15. On or about November 18, 2005, Michael Montagne executed an unlimited guaranty in favor of Ag Venture (AP # 08-1023, doc. #30, ¶ 19; doc. #113, ¶ 19).

16. The loans by Ag Venture to Michael Montagne are documented (AP # 08-1023, doc. # 113, ¶ 4; doc. # 128, ¶ 4).

17. On or about November 24, 2007, most of the MHI livestock was sold to a third-party buyer for a price of $500,000 (AP # 08-1023, doc. # 30, ¶ 21; doc. # 113, ¶ 21).

18. The third-party buyer paid the purchase price for the livestock in three installments. The first payment was in the approximate amount of $240,000, the second payment was in the approximate amount of $185,000, and the third payment was in the amount of $75,000 (AP # 08-1023, doc. #30, ¶ 22; doc. #113, ¶ 22).

19. The sum of $240,000 was not distributed to Ag Venture (AP # 08-1023, doc. # 30, ¶ 23; doc. # 113, ¶ 23).

20. The sum of $185,000 was not distributed to Ag Venture (AP # 08-1023, doc. # 30, ¶ 24; doc. # 113, ¶ 24).

21. The check for the sum of $75,000 was made payable to Ag Venture and MHI (AP # 08-1023, doc. # 30, ¶ 25; doc. # 113, ¶ 25).

22. In or about September 2008, Ag Venture applied payments to Loan # 36 as indicated in Ag Venture’s summary of application of escrow proceeds, which indicates that payments were applied to pay off $109,932.41 in principal and $3,445.15 in interest, leaving $4,176.36 (AP # 08-1022, doc. # 1, ¶ 15; doc. # 139, ¶ 15; doc. # 1-17, p. 2).

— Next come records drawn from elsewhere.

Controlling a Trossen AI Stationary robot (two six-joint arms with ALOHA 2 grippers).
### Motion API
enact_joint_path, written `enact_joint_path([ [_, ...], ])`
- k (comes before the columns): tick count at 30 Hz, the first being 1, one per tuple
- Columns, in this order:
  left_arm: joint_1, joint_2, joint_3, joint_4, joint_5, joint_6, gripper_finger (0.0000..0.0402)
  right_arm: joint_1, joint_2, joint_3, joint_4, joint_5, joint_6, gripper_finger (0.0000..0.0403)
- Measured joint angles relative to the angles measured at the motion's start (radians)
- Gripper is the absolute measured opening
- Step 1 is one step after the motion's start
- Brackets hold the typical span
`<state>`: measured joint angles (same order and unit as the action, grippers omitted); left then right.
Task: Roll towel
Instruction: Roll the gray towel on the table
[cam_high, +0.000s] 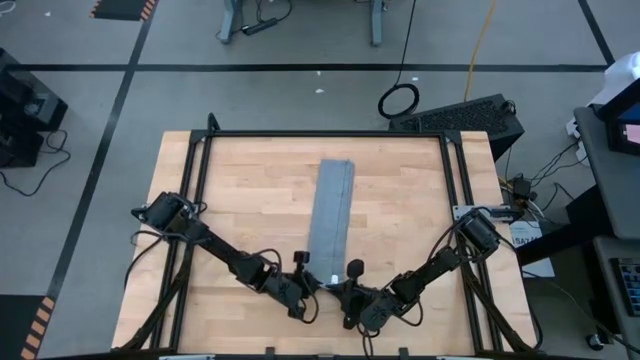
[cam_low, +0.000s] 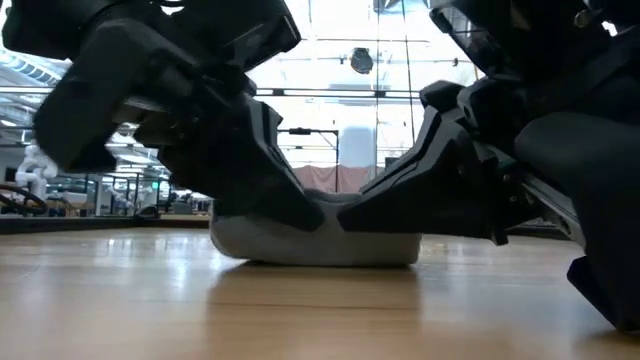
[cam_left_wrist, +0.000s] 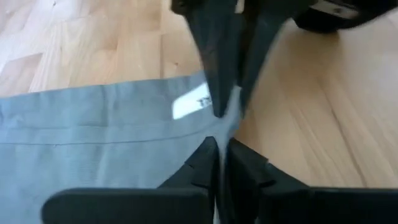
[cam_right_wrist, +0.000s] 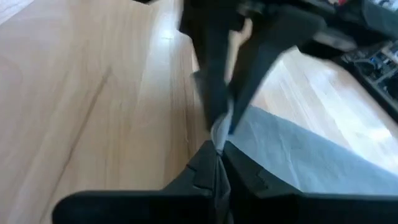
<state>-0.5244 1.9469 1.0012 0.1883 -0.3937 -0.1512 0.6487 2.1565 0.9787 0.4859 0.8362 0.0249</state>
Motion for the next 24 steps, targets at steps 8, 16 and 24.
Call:
enact_joint_path([
  [8,-0.105,-0.035,0.001,-0.150,-0.215,-0.089,0.0162,-0.002,0.002,-0.001,-0.009,0.002,0.102,0.0003],
  [16,-0.203,-0.025,0.002,-0.133,-0.322,-0.158,0.0226,-0.002,-0.028,-0.001,-0.020,0.012,0.157,0.0002],
  [24,-0.203,0.039,0.001,-0.040,-0.459,-0.104,0.0228,-0.022,-0.094,-0.002,-0.063,0.028,0.224,0.0002],
])
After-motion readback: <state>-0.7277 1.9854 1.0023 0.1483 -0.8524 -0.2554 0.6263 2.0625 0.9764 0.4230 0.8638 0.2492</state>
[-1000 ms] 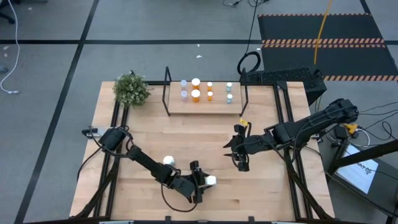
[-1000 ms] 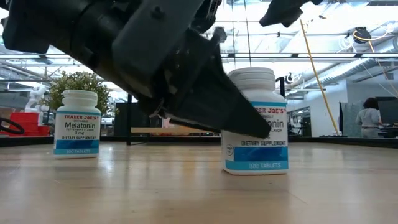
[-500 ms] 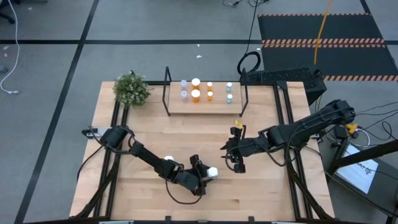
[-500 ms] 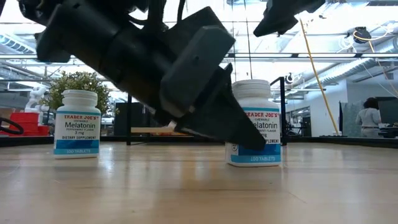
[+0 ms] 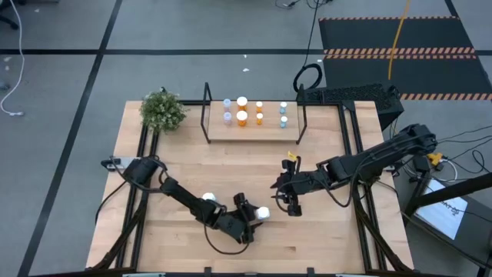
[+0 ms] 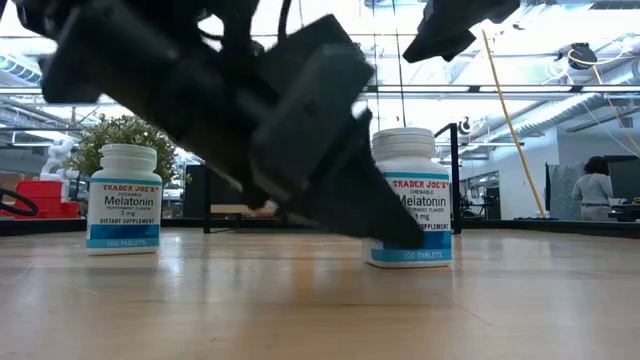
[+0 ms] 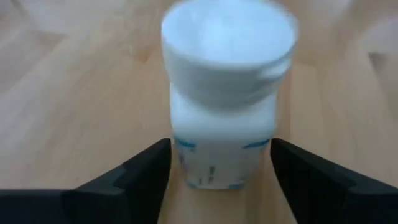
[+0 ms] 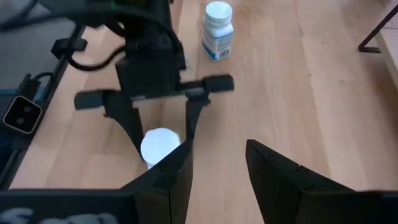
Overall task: Pick and place medicine bottles onto shelf by color
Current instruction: Put the right white pill bottle on the shelf
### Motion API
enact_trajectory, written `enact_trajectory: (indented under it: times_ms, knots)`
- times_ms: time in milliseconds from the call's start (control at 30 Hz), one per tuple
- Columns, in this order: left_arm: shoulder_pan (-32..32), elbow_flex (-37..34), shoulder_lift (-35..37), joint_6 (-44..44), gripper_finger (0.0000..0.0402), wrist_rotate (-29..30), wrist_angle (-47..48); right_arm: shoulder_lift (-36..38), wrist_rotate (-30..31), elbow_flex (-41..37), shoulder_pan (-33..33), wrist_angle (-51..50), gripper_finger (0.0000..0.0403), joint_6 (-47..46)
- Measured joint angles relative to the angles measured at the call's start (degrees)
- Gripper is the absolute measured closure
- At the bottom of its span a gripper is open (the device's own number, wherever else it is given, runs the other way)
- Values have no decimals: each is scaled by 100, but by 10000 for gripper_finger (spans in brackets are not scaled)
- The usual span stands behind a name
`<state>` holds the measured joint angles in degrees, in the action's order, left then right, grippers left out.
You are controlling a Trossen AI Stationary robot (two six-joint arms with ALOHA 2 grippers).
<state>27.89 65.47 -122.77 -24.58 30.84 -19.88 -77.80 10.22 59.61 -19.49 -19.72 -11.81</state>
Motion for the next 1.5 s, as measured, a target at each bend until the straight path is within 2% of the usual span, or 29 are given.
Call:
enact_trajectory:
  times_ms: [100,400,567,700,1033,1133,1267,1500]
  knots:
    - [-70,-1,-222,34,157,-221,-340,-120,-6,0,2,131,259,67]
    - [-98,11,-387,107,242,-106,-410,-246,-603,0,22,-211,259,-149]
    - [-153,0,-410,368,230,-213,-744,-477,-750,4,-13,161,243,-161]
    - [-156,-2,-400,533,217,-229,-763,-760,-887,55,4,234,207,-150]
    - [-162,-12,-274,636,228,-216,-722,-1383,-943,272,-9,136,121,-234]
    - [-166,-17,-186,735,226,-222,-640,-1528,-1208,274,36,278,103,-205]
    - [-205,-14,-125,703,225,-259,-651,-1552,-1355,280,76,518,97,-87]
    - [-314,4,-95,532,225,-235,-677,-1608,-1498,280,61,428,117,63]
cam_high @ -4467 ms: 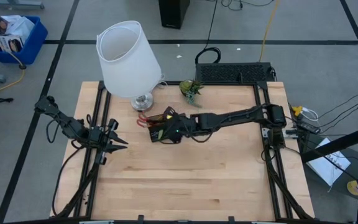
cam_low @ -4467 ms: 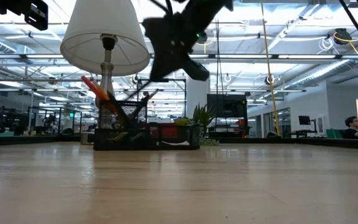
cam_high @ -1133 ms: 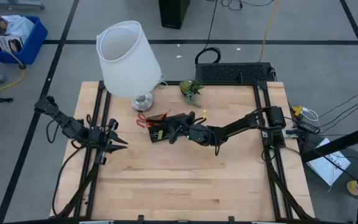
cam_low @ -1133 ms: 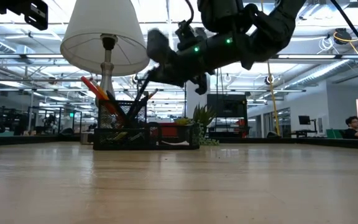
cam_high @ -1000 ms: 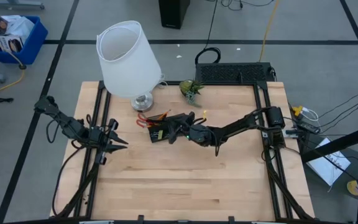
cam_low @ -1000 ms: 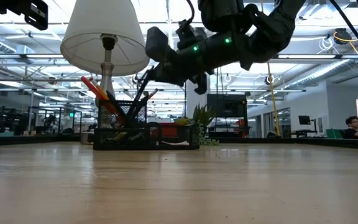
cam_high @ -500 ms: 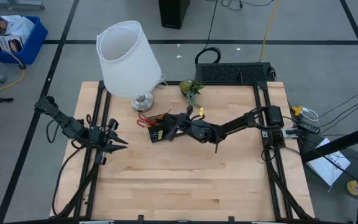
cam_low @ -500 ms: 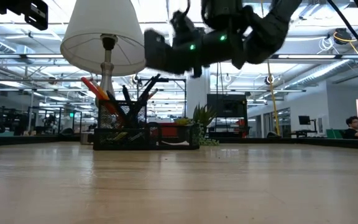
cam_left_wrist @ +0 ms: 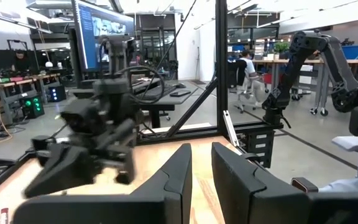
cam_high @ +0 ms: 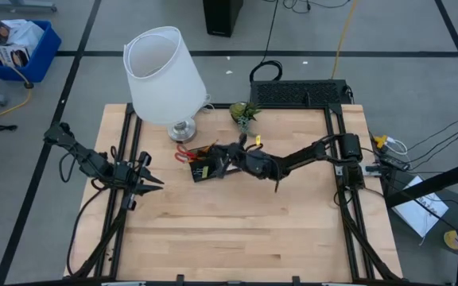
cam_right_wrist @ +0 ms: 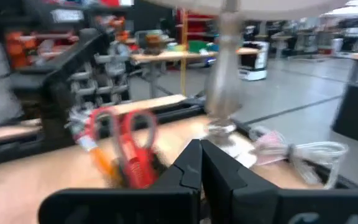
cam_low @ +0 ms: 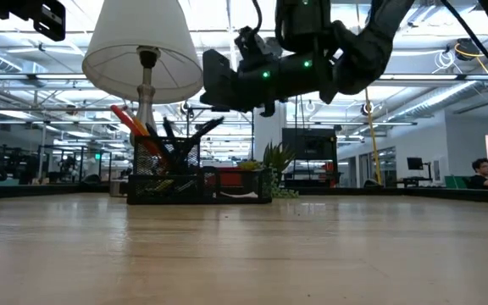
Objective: Pick and place office supplies into organizer
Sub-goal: Put the black pen into the black desk organizer
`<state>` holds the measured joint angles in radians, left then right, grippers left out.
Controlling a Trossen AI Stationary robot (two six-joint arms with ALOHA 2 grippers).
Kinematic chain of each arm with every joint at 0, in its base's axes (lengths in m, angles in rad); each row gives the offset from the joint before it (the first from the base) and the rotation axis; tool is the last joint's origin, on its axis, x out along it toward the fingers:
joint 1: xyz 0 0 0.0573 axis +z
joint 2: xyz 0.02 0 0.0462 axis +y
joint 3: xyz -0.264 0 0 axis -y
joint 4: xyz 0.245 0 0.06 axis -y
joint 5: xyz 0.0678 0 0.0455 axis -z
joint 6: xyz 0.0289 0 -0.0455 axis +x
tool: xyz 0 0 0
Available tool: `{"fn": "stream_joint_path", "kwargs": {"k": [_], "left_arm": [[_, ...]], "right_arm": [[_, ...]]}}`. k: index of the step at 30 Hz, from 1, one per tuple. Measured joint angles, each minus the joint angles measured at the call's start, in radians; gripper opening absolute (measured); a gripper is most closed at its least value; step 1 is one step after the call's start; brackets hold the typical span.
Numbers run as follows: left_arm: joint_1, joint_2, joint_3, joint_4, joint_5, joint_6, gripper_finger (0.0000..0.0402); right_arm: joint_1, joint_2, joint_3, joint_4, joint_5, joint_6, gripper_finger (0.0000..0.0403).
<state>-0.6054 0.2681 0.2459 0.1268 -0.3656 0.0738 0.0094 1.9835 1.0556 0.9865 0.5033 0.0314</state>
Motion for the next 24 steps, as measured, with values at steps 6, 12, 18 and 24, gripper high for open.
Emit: {"fn": "stream_joint_path", "kwargs": {"k": [6, 12, 18, 24], "left_arm": [[0.000, 0.000, 0.000, 0.000, 0.000, 0.000, 0.0067], [0.000, 0.000, 0.000, 0.000, 0.000, 0.000, 0.0067], [0.000, 0.000, 0.000, 0.000, 0.000, 0.000, 0.0067], [0.000, 0.000, 0.000, 0.000, 0.000, 0.000, 0.0067]], "right_arm": [[-0.013, 0.032, 0.001, 0.058, -0.026, 0.001, 0.0000], [0.031, 0.033, 0.000, 0.168, -0.041, -0.174, 0.0000], [0.110, -0.086, 0.000, 0.053, -0.010, -0.288, 0.0000], [0.152, -0.269, -0.087, -0.212, -0.343, -0.129, 0.0001]]}}
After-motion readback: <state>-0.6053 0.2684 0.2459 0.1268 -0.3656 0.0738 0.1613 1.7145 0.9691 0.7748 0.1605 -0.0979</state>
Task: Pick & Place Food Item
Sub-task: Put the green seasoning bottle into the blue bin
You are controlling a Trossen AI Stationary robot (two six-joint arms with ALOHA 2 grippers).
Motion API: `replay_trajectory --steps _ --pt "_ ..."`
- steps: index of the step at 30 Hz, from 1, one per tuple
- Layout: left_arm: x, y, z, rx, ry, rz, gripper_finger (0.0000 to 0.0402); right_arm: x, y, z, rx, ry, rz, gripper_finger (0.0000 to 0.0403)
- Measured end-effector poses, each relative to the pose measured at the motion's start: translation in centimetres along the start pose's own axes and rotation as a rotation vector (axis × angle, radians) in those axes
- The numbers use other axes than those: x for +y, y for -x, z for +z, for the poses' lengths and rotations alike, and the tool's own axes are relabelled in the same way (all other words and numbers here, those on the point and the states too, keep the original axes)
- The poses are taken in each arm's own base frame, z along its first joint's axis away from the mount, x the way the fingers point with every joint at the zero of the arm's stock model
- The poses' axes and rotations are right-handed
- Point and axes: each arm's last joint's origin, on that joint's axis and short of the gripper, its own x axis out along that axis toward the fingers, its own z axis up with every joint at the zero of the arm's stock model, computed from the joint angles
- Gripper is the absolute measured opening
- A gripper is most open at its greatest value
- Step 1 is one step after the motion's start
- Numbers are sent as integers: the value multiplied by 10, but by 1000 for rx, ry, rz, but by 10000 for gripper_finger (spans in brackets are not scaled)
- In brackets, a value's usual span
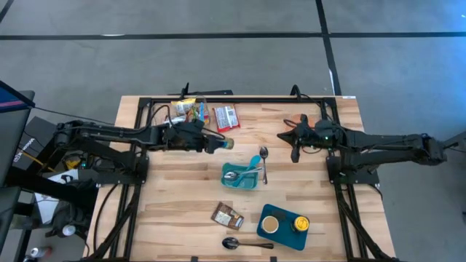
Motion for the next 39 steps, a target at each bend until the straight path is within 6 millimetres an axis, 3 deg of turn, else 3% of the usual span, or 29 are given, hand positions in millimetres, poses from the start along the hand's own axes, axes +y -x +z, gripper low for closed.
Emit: replay_trajectory --steps 7,14,21,29,33,39 --pt "-3 -7 2 -25 10 -35 191 26 -3 6 -85 99 46 0" --pt "-2 -34 -5 -24 8 -73 198 49 -22 2 -109 188 80 0" --pt "4 -58 -7 -9 18 -98 191 60 -41 1 -63 219 96 0" --pt "7 -65 -8 -13 8 -99 193 68 -61 3 -12 237 92 3" --pt "5 -65 -7 -21 9 -114 191 72 -69 9 -12 257 72 40" --pt "5 -64 -7 -21 6 -117 195 80 -84 16 -3 360 69 152"
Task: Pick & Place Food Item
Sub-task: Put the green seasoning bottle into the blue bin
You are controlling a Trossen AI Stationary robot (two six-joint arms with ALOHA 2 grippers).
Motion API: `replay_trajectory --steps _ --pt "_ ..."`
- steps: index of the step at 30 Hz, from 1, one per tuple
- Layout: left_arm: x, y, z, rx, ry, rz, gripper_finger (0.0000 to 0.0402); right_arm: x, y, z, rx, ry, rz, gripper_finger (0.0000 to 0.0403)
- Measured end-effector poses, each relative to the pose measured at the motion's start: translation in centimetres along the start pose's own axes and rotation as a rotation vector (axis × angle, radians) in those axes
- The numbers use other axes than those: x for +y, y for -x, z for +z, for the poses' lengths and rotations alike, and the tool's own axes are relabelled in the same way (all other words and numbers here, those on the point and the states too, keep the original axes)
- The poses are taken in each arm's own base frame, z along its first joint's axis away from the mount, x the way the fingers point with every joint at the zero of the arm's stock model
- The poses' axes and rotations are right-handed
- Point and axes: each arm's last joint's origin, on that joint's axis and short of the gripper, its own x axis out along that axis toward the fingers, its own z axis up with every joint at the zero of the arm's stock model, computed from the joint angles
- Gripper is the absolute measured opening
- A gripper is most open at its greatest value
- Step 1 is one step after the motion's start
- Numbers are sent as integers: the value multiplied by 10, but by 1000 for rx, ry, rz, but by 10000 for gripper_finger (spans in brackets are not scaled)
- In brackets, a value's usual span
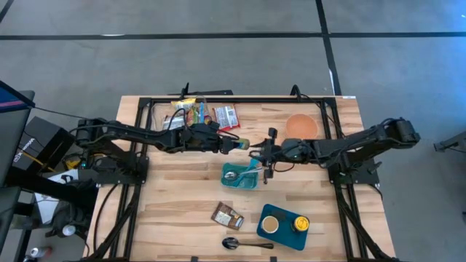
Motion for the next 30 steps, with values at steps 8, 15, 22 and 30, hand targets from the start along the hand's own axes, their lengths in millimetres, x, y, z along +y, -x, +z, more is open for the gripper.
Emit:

23. On or about September 26, 2008, Ag Venture applied payments to Loan # 584 as indicated in Ag Venture’s summary of application of escrow proceeds, which indicates that payments were applied to pay off $299,997.96 in principal and $14,633.57 in interest, totaling $314,631.53 (AP # 08-1022, doc. # 1, ¶ 17; doc. # 139, ¶ 17; doc. # 1-17, p. 2).

24. On or about September 26, 2008, Ag Venture applied payments as indicated in Ag Venture’s summary of application of escrow proceeds, which indicates that payments were applied to Loan # 517 to pay off $99,348.04 in principal and $2,319.12 in interest, totaling $101,667.16 (AP # 08-1022, doc. # 1, ¶ 19; doc. # 139, ¶ 19; doc. # 1-17, p. 2).

25. On or about September 26, 2008, Ag Venture applied payments as indicated in Ag Venture’s summary of application of escrow proceeds, which indicates that payments were applied to a pre-closing account to pay off $183,959.08 in principal and $23,073.41 in interest, totaling $207,031.49 (AP # 08-1022, doc. # 1, ¶ 19; doc. # 139, ¶ 19; doc. # 1-17, p. 2).

26. Ag Venture was aware that Michael Montagne separated from his wife, Diane Montagne prior to the commencement of this litigation (AP # 08-1023, doc. #113, ¶ 23; doc. # 128, ¶ 23).

27. Ag Venture was generally aware that Michael and Diane Montagne had reached an agreement in late 2006 to divide their property (AP # 08-1022, doc. # 1, ¶ 66; doc. # 139, ¶ 66).

28. Michael Montagne declined to sign a loan application to refinance the farm debt in early January 2008 (AP # 08-1022, doc. # 1, ¶ 69; doc. # 139, ¶ 69).

29. Within approximately two weeks of Michael Montagne declining to sign a loan application for a refinancing, Bourdeau Brothers, Inc. (“BBI”) commenced suit and obtained an ex parte writ of attachment against the assets of Michael Mon-tagne. Shortly thereafter, on or about January 29, 2008, Ag Venture commenced its action (AP # 08-1023, doc. # 113, ¶ 34; doc. # 128, ¶ 34).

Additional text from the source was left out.